§ **Your assignment**:
Please repeat the records exactly from their first line, finishing at the line containing "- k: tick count" and including it.

[Records drawn from a dataset]
((

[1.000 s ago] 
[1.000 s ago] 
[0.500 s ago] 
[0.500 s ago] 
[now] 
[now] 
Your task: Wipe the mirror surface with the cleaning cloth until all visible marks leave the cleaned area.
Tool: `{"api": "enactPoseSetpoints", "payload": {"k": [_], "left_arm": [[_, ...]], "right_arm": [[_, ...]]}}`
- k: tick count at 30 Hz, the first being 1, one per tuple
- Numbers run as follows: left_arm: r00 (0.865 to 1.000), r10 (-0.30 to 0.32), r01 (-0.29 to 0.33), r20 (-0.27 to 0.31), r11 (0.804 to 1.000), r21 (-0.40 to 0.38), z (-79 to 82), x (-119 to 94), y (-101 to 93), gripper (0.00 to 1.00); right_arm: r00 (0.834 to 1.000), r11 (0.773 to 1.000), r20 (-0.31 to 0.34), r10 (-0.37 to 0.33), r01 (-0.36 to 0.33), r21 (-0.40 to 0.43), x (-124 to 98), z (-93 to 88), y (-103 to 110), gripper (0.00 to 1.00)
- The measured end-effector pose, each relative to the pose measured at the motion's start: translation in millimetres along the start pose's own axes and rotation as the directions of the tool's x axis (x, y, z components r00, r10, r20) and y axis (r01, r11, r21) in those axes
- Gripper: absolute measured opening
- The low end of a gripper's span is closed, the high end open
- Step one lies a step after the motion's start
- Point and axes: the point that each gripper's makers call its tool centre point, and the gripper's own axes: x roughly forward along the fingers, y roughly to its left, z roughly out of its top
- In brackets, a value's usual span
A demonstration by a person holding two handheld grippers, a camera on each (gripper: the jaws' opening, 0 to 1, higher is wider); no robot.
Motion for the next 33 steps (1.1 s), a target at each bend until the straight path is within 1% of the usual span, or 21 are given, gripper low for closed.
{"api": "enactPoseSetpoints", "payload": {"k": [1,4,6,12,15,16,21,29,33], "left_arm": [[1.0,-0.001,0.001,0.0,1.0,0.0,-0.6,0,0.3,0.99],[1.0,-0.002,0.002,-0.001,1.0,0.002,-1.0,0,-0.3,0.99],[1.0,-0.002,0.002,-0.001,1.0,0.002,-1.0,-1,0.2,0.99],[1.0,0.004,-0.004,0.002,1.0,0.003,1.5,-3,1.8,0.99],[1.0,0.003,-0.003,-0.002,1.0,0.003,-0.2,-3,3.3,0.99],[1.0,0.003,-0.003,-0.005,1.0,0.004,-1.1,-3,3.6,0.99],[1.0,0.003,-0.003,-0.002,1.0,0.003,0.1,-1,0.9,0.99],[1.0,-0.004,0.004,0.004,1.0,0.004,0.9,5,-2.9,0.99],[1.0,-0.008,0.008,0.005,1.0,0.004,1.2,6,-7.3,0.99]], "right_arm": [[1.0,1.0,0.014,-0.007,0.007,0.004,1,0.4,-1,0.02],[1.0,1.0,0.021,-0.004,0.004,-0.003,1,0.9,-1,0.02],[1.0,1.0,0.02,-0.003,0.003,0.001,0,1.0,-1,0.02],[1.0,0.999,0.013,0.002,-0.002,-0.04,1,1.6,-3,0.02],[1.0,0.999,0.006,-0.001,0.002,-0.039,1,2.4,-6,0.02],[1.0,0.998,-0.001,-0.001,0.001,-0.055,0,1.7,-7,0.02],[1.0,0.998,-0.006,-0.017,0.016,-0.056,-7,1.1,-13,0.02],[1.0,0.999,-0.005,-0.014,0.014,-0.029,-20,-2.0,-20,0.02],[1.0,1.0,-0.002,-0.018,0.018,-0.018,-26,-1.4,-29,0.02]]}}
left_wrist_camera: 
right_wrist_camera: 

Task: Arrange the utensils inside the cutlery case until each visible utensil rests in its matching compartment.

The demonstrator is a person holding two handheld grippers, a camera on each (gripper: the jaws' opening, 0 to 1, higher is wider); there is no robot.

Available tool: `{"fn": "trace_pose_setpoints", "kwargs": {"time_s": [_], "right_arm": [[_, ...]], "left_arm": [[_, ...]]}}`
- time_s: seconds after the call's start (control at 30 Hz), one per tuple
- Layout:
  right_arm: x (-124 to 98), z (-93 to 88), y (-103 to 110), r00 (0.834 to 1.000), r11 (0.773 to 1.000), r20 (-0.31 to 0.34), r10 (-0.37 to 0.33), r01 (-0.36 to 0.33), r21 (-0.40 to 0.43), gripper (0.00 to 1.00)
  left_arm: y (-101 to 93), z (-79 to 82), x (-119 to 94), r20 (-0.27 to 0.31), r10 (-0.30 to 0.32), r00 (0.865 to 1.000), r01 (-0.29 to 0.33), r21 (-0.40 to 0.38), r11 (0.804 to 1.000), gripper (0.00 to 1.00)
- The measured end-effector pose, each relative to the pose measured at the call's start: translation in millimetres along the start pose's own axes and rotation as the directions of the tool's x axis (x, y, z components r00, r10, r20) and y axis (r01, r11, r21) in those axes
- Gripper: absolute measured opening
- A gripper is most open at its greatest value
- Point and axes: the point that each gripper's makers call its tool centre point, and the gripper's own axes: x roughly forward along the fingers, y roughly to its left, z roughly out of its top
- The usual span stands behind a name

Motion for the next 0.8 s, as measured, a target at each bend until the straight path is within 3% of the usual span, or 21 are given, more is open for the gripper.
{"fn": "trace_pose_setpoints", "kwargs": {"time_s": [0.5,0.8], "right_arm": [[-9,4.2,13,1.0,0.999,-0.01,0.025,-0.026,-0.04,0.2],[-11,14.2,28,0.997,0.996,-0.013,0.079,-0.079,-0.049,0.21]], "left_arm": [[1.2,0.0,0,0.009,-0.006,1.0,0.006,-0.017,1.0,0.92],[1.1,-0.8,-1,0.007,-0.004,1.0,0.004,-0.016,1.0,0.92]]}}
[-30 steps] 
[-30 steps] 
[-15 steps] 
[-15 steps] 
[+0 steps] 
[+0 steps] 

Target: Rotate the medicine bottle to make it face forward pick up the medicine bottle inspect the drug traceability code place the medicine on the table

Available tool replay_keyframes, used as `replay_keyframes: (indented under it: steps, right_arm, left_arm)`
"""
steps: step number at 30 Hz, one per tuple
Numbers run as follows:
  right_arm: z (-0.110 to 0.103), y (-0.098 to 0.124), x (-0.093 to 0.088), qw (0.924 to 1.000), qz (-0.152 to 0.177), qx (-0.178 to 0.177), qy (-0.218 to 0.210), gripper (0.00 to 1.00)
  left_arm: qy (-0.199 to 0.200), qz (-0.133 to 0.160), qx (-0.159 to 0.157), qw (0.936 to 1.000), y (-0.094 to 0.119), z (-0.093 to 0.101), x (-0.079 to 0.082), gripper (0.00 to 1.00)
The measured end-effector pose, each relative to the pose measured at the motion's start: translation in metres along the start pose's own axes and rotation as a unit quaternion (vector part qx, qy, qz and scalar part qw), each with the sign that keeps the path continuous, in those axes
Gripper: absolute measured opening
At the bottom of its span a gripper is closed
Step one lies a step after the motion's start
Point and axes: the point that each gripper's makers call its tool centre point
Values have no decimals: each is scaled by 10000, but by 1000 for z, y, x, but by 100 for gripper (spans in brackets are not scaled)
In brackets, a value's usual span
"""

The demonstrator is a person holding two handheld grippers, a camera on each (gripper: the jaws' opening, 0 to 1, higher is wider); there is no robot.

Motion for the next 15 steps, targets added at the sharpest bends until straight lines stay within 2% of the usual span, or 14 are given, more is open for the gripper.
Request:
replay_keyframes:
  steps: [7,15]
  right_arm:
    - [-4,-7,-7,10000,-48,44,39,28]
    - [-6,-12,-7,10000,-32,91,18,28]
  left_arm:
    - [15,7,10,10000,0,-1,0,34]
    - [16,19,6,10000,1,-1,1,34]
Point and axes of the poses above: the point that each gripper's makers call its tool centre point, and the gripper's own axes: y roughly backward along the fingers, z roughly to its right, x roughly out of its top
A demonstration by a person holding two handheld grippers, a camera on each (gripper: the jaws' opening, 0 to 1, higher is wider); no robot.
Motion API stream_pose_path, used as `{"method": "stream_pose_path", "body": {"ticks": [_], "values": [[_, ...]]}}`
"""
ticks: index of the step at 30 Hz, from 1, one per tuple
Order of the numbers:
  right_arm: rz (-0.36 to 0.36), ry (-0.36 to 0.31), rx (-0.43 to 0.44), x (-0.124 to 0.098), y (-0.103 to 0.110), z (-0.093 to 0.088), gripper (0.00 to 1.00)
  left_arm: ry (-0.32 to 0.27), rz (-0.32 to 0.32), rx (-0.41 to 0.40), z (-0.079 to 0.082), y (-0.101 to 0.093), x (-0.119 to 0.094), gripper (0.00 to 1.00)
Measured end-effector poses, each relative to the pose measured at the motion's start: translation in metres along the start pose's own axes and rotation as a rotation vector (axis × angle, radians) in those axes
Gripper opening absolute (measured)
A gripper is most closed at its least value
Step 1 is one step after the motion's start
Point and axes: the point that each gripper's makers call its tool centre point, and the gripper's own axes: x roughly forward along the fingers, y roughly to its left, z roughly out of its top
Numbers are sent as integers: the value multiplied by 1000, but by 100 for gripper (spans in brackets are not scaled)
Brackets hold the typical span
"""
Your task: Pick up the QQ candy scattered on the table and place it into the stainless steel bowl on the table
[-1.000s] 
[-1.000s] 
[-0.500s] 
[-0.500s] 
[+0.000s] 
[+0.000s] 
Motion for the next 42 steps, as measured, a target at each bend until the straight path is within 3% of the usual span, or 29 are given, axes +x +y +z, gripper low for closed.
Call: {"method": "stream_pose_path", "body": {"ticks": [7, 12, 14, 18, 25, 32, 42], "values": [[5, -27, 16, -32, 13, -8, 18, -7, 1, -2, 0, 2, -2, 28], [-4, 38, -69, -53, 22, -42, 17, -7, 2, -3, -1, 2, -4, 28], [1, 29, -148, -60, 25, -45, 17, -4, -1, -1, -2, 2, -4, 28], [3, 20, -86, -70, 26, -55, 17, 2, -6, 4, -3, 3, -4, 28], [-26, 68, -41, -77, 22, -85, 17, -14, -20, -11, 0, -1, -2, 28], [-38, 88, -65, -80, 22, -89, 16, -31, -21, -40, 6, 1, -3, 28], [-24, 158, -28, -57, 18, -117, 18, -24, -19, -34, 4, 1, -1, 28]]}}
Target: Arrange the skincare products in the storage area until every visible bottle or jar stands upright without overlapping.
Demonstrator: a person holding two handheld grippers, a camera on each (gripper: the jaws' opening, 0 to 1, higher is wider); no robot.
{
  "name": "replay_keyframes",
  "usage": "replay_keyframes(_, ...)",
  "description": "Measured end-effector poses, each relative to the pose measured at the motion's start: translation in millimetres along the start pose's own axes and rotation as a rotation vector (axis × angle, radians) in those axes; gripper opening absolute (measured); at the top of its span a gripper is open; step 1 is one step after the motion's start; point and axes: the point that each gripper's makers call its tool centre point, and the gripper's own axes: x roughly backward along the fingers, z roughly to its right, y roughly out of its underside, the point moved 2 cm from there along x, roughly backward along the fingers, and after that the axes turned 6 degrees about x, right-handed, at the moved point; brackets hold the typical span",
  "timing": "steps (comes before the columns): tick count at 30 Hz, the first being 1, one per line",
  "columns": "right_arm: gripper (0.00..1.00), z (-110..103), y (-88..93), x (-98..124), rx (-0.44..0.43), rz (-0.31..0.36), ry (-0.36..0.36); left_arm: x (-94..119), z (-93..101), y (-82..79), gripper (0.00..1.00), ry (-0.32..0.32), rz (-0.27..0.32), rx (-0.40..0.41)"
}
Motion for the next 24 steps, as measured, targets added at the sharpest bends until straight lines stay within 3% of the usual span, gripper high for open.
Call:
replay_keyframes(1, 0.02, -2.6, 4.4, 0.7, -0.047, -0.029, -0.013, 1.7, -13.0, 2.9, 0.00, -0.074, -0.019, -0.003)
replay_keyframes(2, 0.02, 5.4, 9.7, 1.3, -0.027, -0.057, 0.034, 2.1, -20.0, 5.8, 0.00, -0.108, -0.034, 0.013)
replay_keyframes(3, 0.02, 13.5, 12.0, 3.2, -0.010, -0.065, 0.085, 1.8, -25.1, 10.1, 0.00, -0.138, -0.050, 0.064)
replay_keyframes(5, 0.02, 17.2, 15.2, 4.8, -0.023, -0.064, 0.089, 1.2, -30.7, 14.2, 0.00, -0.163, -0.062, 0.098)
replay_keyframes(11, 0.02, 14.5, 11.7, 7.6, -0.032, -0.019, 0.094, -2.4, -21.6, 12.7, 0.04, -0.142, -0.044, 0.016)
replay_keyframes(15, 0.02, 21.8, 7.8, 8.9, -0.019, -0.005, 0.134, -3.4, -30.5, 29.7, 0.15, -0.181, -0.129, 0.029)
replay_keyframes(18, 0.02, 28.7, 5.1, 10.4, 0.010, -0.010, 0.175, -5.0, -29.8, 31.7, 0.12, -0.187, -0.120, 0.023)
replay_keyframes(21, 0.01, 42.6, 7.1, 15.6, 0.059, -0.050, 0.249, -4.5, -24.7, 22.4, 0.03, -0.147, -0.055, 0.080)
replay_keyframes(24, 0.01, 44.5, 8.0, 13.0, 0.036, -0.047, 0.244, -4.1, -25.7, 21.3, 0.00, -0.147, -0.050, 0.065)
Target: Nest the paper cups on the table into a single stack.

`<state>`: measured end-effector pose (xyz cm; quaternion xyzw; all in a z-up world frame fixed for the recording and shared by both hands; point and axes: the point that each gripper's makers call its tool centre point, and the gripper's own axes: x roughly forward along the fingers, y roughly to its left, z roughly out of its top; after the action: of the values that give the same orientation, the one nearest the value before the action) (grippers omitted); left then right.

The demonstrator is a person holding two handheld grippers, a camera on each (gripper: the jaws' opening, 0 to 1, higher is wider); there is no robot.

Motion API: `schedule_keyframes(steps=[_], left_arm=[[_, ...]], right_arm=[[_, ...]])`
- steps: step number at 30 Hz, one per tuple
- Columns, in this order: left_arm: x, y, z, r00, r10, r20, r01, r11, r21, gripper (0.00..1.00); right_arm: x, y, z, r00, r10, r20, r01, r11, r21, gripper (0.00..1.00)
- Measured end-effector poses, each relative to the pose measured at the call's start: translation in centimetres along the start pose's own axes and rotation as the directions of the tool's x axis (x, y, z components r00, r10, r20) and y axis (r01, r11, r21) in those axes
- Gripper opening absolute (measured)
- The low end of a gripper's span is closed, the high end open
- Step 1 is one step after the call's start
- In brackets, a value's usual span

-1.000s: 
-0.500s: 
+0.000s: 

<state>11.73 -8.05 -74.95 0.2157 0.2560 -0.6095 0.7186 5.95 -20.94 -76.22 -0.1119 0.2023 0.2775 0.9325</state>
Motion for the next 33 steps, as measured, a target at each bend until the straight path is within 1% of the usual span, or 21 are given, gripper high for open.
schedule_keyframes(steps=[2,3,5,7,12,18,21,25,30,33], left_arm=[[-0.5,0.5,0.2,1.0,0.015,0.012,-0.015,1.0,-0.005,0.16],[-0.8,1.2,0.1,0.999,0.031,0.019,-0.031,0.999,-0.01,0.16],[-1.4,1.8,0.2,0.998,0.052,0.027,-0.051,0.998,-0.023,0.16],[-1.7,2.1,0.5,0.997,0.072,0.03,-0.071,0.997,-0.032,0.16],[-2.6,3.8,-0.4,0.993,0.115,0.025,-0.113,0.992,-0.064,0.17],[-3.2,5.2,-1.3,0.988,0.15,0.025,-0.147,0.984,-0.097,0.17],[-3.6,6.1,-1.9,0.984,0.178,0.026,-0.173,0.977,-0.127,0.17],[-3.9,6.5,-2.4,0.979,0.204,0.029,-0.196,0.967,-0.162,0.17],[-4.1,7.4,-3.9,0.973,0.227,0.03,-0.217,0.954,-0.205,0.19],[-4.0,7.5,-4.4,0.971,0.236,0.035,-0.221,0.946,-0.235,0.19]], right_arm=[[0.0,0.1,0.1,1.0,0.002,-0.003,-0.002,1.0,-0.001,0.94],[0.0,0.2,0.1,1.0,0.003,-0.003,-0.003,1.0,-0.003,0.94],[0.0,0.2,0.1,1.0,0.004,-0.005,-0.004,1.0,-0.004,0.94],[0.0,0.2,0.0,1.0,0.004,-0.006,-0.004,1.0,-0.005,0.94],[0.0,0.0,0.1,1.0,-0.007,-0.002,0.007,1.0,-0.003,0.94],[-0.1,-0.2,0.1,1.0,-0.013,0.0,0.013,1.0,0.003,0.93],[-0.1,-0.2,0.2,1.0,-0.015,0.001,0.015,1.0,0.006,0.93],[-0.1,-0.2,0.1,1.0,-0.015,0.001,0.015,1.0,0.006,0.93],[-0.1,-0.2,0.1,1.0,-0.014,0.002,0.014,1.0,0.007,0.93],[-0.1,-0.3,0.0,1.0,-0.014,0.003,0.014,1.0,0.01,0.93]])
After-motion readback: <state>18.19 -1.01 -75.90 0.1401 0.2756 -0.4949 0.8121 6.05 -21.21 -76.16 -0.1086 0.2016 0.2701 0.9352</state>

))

§ **Task response**:
[1.000 s ago] 
[1.000 s ago] 
[0.500 s ago] 
[0.500 s ago] 
[now] 
[now] 
Your task: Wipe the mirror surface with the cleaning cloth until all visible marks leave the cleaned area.
Tool: `{"api": "enactPoseSetpoints", "payload": {"k": [_], "left_arm": [[_, ...]], "right_arm": [[_, ...]]}}`
- k: tick count at 30 Hz, the first being 1, one per tuple

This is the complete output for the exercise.